A well-known Malian commander has urged civilians to flee part of a northern region recently attacked by Islamic State jihadists, in a rare admission of the security problems facing locals.
“There are no armed forces or any entity to guarantee the security of the population in these areas,” General El Hadj Ag Gamou said in a message circulating on WhatsApp.
Gamou is an ethnic Tuareg who has played a prominent role in the fight against the Islamic State in the Greater Sahara (ISGS) group in the Gao region.
His undated audio message in the Tamashek language, authenticated to AFP on Wednesday, was a rare admission from such a senior source of the severity of the situation in the area.
It referred specifically to the village of Djebock and neighboring localities between the towns of Gao and Talataye.
“The enemy will surely take control of these areas because no security is there to stop them,” Gamou warned.
He said he “strongly” urged locals to leave and “settle in large cities for their safety and that of their herds while waiting for stability to return.”
The Sahel country is in the grip of a jihadist campaign that began in the north in 2012 alongside a local Tuareg insurgency.
Jihadist massacres spread in 2015 to the center of the country and to neighboring Niger and Burkina Faso.

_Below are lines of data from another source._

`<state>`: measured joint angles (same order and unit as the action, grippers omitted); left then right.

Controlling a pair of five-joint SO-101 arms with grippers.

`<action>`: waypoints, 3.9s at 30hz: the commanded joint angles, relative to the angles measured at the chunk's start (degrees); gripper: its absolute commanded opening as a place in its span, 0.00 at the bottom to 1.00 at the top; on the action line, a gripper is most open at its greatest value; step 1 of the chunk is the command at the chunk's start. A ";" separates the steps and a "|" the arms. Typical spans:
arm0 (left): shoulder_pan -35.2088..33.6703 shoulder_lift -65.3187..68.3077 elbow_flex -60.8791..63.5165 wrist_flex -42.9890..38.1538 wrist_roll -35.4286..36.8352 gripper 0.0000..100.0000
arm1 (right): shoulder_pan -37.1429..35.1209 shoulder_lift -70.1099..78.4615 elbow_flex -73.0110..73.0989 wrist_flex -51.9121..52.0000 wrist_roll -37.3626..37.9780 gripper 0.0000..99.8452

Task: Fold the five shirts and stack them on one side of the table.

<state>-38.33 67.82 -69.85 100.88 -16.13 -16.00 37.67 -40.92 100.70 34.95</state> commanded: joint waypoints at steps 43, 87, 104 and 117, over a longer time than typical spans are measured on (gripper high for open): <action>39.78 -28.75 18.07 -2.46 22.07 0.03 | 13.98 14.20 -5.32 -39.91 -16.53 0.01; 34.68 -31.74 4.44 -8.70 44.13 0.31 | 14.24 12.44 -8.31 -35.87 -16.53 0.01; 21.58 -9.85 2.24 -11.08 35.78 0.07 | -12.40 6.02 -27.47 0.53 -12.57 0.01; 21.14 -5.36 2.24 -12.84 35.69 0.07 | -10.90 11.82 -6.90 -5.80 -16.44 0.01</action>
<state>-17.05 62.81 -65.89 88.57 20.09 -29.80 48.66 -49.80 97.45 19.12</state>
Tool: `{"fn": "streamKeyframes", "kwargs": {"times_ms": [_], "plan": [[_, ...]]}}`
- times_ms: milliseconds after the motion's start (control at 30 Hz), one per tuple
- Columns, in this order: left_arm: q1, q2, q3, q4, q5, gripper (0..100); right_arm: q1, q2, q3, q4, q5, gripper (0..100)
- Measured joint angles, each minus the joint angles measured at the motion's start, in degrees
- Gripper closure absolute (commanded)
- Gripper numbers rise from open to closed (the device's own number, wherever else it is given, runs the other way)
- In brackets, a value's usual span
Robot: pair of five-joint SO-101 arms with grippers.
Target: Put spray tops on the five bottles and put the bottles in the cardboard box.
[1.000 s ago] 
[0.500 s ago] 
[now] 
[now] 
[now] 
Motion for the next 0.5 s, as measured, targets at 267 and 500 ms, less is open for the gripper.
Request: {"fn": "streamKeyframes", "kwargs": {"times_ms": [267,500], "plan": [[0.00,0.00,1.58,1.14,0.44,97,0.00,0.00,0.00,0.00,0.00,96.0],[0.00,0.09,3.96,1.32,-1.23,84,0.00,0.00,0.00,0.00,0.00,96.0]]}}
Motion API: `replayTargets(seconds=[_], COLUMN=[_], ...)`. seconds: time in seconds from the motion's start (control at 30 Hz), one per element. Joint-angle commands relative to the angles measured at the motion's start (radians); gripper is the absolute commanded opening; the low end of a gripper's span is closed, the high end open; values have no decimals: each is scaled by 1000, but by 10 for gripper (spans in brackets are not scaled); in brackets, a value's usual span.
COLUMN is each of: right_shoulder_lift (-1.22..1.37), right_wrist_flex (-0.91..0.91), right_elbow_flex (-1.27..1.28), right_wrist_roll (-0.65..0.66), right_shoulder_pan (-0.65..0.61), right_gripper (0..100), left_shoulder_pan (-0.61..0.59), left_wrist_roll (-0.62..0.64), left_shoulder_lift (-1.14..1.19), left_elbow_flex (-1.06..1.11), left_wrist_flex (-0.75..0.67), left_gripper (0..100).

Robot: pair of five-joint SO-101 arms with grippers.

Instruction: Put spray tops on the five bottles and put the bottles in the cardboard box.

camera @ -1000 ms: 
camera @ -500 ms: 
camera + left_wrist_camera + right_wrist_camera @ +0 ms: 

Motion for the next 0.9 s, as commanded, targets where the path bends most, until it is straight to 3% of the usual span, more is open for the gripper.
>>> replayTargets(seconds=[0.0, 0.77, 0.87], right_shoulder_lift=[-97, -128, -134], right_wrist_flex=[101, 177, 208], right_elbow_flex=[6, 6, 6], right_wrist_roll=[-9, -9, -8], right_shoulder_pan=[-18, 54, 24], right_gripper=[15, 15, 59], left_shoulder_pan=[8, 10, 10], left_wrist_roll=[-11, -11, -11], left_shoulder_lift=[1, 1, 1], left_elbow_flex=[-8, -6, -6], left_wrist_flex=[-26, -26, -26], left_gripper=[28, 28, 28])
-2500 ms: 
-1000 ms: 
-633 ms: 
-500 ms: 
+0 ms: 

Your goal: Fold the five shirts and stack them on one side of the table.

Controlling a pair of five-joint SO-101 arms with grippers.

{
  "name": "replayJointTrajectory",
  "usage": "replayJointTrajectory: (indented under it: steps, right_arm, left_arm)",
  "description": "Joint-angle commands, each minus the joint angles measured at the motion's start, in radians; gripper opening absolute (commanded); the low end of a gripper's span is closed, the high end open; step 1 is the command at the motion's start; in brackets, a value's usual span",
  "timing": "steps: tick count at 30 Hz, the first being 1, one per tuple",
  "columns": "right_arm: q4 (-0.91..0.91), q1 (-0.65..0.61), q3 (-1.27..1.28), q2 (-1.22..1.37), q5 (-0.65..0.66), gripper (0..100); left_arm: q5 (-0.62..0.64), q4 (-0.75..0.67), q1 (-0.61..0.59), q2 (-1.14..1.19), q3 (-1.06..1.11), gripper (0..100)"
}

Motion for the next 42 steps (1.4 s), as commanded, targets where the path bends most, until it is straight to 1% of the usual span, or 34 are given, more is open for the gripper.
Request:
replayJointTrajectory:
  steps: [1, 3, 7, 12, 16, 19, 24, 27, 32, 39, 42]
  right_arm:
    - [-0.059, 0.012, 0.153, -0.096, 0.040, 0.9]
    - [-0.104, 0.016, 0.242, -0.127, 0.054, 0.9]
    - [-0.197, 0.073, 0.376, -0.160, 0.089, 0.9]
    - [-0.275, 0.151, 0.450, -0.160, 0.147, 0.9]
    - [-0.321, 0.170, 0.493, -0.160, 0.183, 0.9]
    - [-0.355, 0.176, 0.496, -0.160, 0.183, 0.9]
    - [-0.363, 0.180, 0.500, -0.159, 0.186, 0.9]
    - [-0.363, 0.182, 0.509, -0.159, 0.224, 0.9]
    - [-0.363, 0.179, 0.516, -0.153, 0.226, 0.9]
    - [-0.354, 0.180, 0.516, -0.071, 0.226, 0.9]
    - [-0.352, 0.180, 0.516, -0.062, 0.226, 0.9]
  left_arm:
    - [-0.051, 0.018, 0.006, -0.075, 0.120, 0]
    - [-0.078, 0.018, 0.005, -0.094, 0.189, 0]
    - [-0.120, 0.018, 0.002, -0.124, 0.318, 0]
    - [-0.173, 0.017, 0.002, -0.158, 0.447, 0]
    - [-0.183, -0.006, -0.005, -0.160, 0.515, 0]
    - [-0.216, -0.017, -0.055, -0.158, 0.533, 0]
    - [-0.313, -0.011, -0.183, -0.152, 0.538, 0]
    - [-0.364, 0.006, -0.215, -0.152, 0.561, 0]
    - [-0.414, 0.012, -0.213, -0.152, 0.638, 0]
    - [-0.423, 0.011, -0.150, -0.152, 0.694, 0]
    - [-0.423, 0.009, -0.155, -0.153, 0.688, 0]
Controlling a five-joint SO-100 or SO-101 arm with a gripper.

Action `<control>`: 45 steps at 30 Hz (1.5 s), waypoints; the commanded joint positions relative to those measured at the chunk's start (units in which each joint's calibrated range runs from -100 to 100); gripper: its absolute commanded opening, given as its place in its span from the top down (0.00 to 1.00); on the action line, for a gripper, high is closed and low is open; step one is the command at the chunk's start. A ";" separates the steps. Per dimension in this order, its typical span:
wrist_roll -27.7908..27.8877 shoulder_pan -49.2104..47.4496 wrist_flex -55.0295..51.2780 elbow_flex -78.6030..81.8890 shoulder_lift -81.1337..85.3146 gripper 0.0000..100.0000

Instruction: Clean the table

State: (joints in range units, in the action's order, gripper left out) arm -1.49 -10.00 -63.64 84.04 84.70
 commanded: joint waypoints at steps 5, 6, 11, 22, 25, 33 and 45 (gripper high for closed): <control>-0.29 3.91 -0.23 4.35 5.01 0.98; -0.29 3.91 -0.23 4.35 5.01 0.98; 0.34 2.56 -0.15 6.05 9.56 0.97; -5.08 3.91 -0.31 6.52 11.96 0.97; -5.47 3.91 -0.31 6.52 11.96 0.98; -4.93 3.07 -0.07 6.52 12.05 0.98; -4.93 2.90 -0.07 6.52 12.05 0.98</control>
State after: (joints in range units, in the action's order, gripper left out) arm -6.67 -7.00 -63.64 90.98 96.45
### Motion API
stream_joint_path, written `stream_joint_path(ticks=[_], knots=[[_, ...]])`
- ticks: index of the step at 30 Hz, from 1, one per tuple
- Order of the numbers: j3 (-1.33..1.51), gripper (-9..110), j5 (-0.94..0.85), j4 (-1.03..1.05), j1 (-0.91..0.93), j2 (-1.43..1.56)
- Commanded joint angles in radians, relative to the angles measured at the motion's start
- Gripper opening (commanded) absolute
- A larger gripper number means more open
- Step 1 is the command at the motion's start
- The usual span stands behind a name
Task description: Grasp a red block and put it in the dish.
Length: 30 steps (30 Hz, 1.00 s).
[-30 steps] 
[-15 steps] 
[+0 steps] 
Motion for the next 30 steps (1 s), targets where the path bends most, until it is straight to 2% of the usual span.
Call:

Across the three countries, thousands have lost their lives and around two million have fled their homes.
Mali is in the hands of a military junta that seized power in August 2020. There was no response on Wednesday from the authorities to Gamou’s widely-circulated message.
Gamou heads a pro-government Tuareg militia called GATIA and holds the rank of general in the Malian army.
The UN has repeatedly expressed concern about the situation around Gao and in Menaka, further east.
The junta has remained relatively quiet about the situation, generally claiming that there has been a “reversal of the trend” of jihadists gaining ground.
Since March, the ISGS has stepped up offensives in the region. Dozens of civilians were killed last week at Talataye, the first time the town had been targeted.
The state has a very weak presence there. Local people, mainly nomads living in camps scattered across the desert, are caught in the conflict, often facing accusations from the jihadists of collaborating with the authorities.